I have a Gigabyte Aero laptop that I have set up to dual boot Windows 10 and OpenSuse 15.2. I have had several versions of OpenSuSe on this platform (15.1 and 42.3). I have also had a number of laptops set up in a similar dual boot fashion for quite a few years before that. (A glutton for punishment, i know.) In all cases the power consumption and battery life have been pretty close between Windows and Linux. I have been very satisfied with the 15.2 installation, and it seems to be correctly configured for this laptop. With 15.2 I have about 2 hours of battery life and it’s estimates of runtime seem to be quite accurate. (And that is a reasonable runtime on a laptop like this.) I should also note that the power consumption is about 30W with occasional 50W spikes. On Windows 10 my batter life is similar until I turn on the “battery saving” features. Then my battery life jumps to 6-8 hours. I have never run the laptop completely out, and it seems that 8hr might be optimistic, but 6hr is certainly doable. I have made sure that my screen brightness and anything else I can adjust is the same between the 2 operating systems. Is there something I have missed? (I have the battery saving feature active in Linux also.)
It’s well known that the two biggest sources for energy consumption are the disks (particularly if rotating) and display.
Verify each of these are optimized and configured properly.
Next thing I’d look at is the processor’s stepping configuration which will depend on make, model and technology.
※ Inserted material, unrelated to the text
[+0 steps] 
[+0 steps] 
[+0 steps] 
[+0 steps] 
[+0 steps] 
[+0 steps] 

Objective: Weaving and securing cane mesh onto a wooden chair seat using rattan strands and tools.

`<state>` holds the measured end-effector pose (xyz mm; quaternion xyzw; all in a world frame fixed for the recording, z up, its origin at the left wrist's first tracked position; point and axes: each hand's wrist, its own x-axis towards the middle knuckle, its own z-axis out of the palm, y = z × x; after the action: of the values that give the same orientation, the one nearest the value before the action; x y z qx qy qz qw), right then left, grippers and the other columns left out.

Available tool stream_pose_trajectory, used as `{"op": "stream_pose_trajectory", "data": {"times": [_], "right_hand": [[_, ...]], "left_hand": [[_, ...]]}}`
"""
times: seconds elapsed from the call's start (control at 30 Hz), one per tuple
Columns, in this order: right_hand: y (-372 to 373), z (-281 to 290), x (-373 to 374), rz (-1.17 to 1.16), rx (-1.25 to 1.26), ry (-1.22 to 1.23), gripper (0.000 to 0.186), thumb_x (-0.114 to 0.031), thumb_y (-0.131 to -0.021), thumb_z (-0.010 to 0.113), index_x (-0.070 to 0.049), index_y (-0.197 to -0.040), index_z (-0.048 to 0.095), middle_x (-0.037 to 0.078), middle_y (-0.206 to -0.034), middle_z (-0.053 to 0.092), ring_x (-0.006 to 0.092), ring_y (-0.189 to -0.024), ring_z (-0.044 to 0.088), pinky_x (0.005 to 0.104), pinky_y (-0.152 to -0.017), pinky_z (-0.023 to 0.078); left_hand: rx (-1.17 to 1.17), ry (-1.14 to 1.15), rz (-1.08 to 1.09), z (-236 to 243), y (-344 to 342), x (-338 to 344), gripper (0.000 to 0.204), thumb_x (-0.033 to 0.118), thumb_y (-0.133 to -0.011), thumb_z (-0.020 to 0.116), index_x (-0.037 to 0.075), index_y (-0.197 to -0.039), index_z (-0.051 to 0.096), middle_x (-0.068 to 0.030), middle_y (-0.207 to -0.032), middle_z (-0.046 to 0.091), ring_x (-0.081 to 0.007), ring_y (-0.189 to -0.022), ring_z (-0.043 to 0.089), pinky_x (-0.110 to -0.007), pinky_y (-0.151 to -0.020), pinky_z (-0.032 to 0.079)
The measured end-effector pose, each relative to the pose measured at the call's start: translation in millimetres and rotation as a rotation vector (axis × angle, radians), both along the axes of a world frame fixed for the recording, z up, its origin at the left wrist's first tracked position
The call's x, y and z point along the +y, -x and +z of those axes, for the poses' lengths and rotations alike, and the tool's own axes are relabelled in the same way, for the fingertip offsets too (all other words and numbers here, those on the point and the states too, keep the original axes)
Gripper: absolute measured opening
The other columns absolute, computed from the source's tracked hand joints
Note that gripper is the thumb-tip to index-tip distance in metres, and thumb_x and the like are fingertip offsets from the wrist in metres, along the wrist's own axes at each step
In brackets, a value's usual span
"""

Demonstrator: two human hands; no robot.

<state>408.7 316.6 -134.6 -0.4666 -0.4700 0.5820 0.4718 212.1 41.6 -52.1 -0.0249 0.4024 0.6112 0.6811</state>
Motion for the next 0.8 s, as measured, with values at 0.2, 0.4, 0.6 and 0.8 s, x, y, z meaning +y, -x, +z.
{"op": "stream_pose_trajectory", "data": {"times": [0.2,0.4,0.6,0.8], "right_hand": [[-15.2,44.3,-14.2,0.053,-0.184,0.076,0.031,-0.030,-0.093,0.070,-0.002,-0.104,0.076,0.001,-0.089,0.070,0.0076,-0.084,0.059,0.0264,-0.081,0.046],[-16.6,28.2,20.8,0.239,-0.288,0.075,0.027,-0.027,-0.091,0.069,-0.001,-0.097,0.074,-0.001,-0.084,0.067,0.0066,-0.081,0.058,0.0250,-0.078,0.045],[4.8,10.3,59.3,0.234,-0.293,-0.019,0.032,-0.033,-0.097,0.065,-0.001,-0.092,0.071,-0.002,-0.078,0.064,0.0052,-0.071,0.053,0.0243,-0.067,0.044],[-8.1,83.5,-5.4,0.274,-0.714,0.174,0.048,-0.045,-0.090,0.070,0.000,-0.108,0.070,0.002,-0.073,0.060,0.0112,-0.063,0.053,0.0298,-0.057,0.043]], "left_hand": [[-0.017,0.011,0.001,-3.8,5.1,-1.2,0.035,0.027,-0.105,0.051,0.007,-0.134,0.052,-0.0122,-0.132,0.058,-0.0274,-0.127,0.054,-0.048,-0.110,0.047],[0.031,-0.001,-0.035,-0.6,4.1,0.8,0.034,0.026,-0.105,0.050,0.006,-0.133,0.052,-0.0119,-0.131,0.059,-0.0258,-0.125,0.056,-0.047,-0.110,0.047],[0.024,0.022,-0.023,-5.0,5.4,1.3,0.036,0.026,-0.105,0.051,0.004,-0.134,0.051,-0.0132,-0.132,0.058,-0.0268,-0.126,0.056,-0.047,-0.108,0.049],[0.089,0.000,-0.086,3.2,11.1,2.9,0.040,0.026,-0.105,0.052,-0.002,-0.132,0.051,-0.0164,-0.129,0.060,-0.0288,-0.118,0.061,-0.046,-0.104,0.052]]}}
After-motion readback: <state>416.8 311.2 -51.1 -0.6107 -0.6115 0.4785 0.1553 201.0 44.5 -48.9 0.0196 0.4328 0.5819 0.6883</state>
Keep in mind that when a processor fires up to max capability, it’s usually for a reason and unless you have a reason to be especially wary of power consumption, ordinarily you’d want to lean towards max capability, particularly if you’re not on battery power
Adding to what @tsu2 suggested in post #3, Win has a proprietary Intel SATA disk driver that can lower the disk interface power consumption when the disk is not in active use; such a driver is not available in Linux AFAIK (but I might not be up to date on this topic).
Also, LEAP uses an “On Demand” power governor by default and especially with newer processors a “battery save” mode on Win might be able to send a few cores to a deeper sleep state while still providing some responsiveness, even if I too would not use that unless I were away from a power outlet for many hours. TLP might help here somehow, but I would not expect magic results.
All in all, I’m not surprised to see that a Win “battery save” mode can extend battery life on a recent laptop to twice the time seen on a default Leap (or Linux generally) install.
As an aside, “Tuxedo” have announced a 1½ kg “Linux pure” Laptop, with a 15 inch 1920x1080 pixel display and, AMD Ryzen 7 4800H GPU (Vega 7 graphics) and, a claimed battery life of 20 hours …
Thanks for all the helpful replies. It does look like Gigabyte may have some proprietary stuff for windows that is helping. I also believe that windows may have some way to save more power on the NVIDIA card. I do not have any direct proof, but it seems like older installs without NVIDIA support had longer battery life than ones with NVIDIA support even when you are not using the card. Svyatko, “tlp” was already installed and looks very interesting. Also, on #2 you mention BTRFS. Is that because a journaling file system will run the HD more than one that does not keep a journal (NTFS)? (I cannot give up BTRFS on my system drive, I break stuff too often.)
So long as you leave the memory speed at the default of 2133 MT/s then, 22 W is possible …
If you increase the memory speed to what a Ryzen 5 3400G can reliably accept – 2933 MT/s – for such a system, you’ll possibly see an idle power consumption of around 25 W to 30 W …
Sure. You can tinker with all the fancy settings. I prefer Load Optimized Defaults, turn off CSM Support and turn on Power On By Keyboard. The built-in HDD sleeps as it is used for backup only. The big case needs no fans.
Typical values:
Idle:
Vcore: 719.00 mV
Vsoc: 894.00 mV
Tctl: +30.4°C
Tdie: +30.4°C
Icore: 4.00 A
Isoc: 3.75 A
Handbrake default settings:
Vcore: 1.33 V
Vsoc: 1.06 V
Tctl: +75.0°C
Tdie: +75.0°C
Icore: 71.00 A
Isoc: 5.00 A
Actually, both BTRFS and NTFS are journaling file systems.
The journaling feature is related to their ability to detect and auto repair small data errors.
It’s supposed to cause a slight disk latency but AFAIK should not significantly affect power consumption but this is likely a YMMV thing.
In any case, data integrity is supposed to almost always be a highest priority when it comes to storage and worth whatever penalties are incurred. Only in some cases like dedicated logs where data loss is not critical are where you’ll find people taking chances like RAID 0, that kind of stuff.